I recently made the first pre-release of SatPulse 0.2, which I hope will be of interest to chrony users who are running their own Stratum-1 NTP servers.
I have been working on SatPulse for several years; with this release, I think it now has a feature set that makes it a viable alternative to gpsd for timing and server-oriented use.
It has a website [1]. The documentation there is for SatPulse 0.1, which was focused on the PTP use case, where the GPS PPS signal is wired to an SDP on a PHC. This works with chrony also and gives a easy way to create a combined NTP/PTP server.
SatPulse 0.2 provides a refclock SOCK implementation that can be driven by serial message timing. This is intended to be used in combination with a refclock PPS.
At this point, the information relating to 0.2 is in the man pages and in a series of blog posts:
- Design of SatPulse compared with GPSd [2]
- Building an NTP server on a Raspberry Pi with chrony or ntpd-rs [3]
- Using SatPulse for timing without a PHC [4]
- A tour of the GPS modules supported by SatPulse 0.2 [5]
- Improving SatPulse’s support for GPS configuration [6]
I think the single biggest advantage over GPSd is that it provides deep support for GPS receiver configuration; this is particularly oriented towards the needs of timing applications.
The pre-release can be downloaded from GitHub [7]. There are .deb and .rpm packages available. You can alternatively build it from the source [8], which is written in Go.
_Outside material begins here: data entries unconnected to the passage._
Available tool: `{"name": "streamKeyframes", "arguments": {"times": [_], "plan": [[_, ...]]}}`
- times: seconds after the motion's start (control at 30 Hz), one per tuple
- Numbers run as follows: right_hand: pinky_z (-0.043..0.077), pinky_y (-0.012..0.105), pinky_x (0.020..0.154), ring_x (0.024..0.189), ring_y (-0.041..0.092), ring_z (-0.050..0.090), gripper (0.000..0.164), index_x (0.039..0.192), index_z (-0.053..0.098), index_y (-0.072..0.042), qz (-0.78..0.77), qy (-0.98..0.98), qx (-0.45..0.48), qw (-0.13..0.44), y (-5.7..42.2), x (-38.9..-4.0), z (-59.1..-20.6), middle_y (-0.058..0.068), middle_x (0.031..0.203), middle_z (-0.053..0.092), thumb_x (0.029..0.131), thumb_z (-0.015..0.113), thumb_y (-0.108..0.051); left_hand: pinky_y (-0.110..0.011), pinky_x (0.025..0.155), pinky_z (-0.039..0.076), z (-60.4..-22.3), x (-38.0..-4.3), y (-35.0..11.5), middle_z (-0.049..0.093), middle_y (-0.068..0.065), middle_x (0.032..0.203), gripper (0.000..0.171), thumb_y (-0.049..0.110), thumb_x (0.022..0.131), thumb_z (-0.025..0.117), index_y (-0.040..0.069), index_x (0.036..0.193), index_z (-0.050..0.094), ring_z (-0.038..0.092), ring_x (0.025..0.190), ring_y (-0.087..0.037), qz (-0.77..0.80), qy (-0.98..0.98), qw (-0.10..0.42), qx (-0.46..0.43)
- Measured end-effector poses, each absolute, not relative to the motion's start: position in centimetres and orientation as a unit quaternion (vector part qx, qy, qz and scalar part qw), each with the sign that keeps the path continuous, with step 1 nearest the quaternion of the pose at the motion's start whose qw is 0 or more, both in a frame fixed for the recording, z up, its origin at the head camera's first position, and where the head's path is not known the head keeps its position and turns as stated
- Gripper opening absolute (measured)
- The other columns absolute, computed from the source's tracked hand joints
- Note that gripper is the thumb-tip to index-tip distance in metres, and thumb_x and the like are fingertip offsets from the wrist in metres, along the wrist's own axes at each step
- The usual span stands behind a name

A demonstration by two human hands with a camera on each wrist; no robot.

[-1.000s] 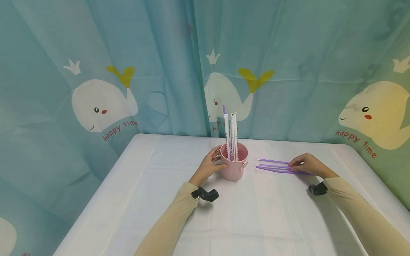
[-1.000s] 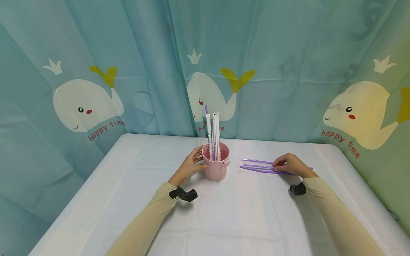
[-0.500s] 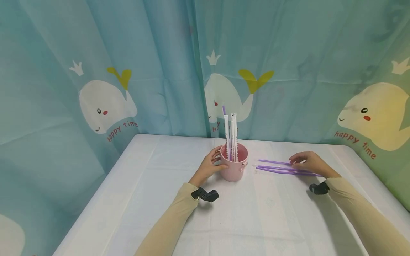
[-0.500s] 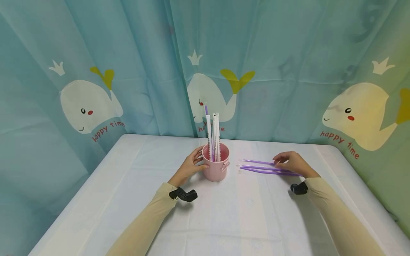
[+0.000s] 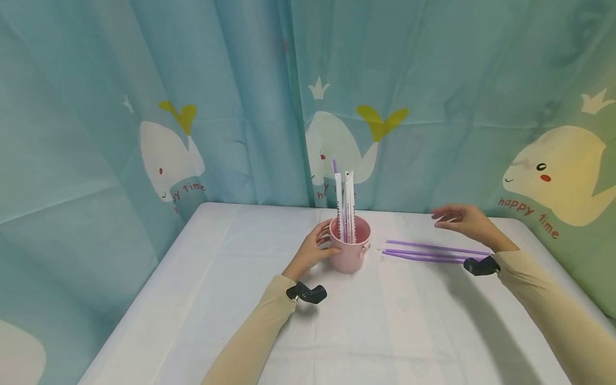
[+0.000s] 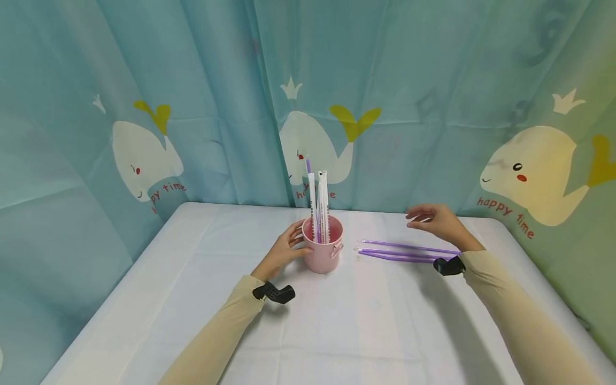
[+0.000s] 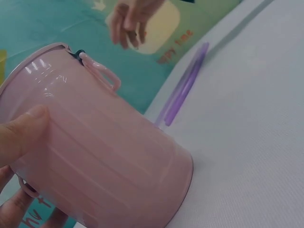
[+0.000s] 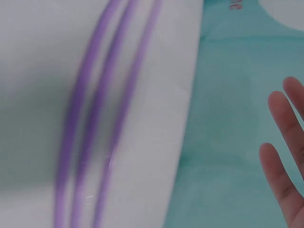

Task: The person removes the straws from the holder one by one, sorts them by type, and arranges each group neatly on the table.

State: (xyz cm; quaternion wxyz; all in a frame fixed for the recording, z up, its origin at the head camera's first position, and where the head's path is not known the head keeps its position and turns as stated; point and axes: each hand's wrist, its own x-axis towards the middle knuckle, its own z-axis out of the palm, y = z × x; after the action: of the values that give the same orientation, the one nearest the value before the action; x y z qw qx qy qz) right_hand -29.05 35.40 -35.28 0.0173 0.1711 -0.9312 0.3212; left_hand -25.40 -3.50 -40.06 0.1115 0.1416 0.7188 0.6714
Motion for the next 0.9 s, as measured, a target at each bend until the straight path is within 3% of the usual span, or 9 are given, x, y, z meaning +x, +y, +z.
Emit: {"name": "streamKeyframes", "arguments": {"times": [0.07,0.3,0.37,0.67,0.8,0.9], "plan": [[0.049,0.008,0.071,0.084,-0.014,0.057,0.041,0.117,0.061,0.000,0.329,-0.928,0.174,0.025,34.9,-29.3,-34.4,0.018,0.110,0.068,0.086,0.068,-0.024,-0.047,0.114,0.034,-40.0,-25.4,-3.6,0.036,-0.015,0.150,0.076,0.002,0.082,0.069,0.008,0.147,0.028,0.039,0.135,-0.036,0.671,0.719,0.111,0.143],[0.049,0.008,0.071,0.082,-0.013,0.060,0.041,0.118,0.061,0.001,0.371,-0.913,0.164,0.042,32.3,-30.1,-31.6,-0.013,0.097,0.069,0.087,0.068,-0.025,-0.048,0.116,0.031,-39.6,-25.4,-3.8,0.035,-0.017,0.150,0.074,0.004,0.084,0.067,0.006,0.147,0.029,0.036,0.136,-0.038,0.674,0.715,0.113,0.148],[0.048,0.008,0.072,0.083,-0.013,0.060,0.043,0.119,0.061,0.000,0.373,-0.914,0.155,0.040,31.3,-30.3,-31.0,-0.015,0.097,0.069,0.087,0.067,-0.029,-0.049,0.116,0.030,-39.5,-25.4,-3.9,0.034,-0.018,0.150,0.073,0.005,0.085,0.067,0.006,0.147,0.028,0.036,0.136,-0.039,0.673,0.715,0.113,0.150],[0.052,0.014,0.080,0.085,-0.002,0.065,0.048,0.120,0.061,-0.003,0.434,-0.892,0.123,0.009,26.5,-31.3,-30.2,-0.005,0.101,0.071,0.086,0.066,-0.037,-0.049,0.116,0.030,-40.4,-26.2,-3.6,0.035,-0.021,0.149,0.071,0.002,0.085,0.066,0.004,0.146,0.029,0.036,0.136,-0.040,0.681,0.708,0.106,0.152],[0.055,0.019,0.082,0.082,-0.001,0.065,0.049,0.120,0.060,-0.002,0.452,-0.884,0.124,-0.001,24.7,-31.7,-30.5,0.001,0.102,0.071,0.086,0.066,-0.037,-0.046,0.115,0.032,-41.5,-26.9,-3.3,0.037,-0.018,0.149,0.071,0.004,0.085,0.066,0.007,0.146,0.030,0.039,0.135,-0.036,0.679,0.712,0.097,0.149],[0.055,0.017,0.080,0.081,-0.002,0.065,0.049,0.120,0.060,-0.001,0.449,-0.883,0.133,-0.010,23.5,-31.9,-30.9,0.009,0.108,0.070,0.087,0.066,-0.037,-0.044,0.115,0.033,-41.8,-26.9,-3.2,0.038,-0.016,0.149,0.070,0.006,0.086,0.066,0.010,0.146,0.032,0.040,0.135,-0.034,0.677,0.715,0.091,0.150]]}}
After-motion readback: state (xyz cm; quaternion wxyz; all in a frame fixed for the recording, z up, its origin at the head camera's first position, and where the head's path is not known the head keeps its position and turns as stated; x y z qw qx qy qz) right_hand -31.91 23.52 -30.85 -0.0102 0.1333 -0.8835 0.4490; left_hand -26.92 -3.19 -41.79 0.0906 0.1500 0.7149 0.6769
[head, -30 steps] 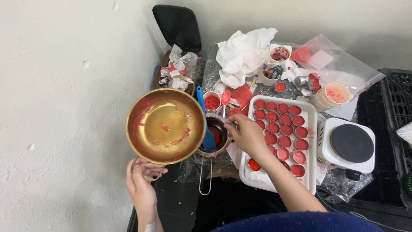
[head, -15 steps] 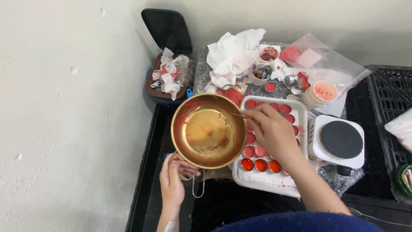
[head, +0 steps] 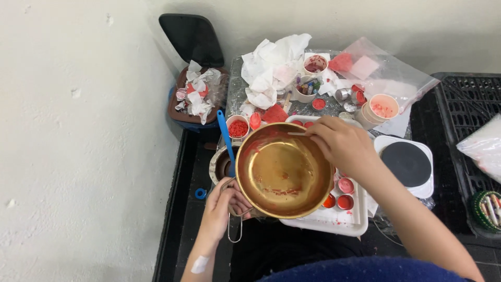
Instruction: Preparing, mixing, and stirring ingredients for small lip balms or candles in a production workshop.
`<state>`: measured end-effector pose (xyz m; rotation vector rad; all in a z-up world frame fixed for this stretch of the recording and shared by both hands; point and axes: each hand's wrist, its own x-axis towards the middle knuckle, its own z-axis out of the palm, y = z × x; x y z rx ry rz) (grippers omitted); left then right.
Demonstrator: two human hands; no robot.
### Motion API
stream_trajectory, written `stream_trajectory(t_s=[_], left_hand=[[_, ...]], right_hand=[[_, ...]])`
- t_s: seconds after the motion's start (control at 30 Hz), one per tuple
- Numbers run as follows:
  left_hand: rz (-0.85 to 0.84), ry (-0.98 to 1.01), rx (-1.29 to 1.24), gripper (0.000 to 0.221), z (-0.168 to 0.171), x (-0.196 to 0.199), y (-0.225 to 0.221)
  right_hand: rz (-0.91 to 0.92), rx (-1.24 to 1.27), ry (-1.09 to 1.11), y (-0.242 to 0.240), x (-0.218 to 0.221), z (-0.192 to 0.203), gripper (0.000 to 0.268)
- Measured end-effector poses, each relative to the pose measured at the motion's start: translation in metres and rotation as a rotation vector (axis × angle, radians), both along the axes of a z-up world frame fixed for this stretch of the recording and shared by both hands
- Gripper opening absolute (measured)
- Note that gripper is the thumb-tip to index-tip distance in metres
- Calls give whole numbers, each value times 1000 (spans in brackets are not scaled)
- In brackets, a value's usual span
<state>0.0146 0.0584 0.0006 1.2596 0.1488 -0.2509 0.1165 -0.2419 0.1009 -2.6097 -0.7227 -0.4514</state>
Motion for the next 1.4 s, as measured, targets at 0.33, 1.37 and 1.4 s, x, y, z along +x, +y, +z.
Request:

I have tested the GPS functionality on a couple of dozen different GPS modules, but the serial timing functionality is very new and has had little testing compared to the PHC-based timing support.
SatPulse has reached the point where it is ready for some more widespread testing and use. Please open a GitHub issue [9] if you run into any problems.
I also created a GitHub discussion thread [10] where you can ask questions and share experiences about the 0.2 pre-release.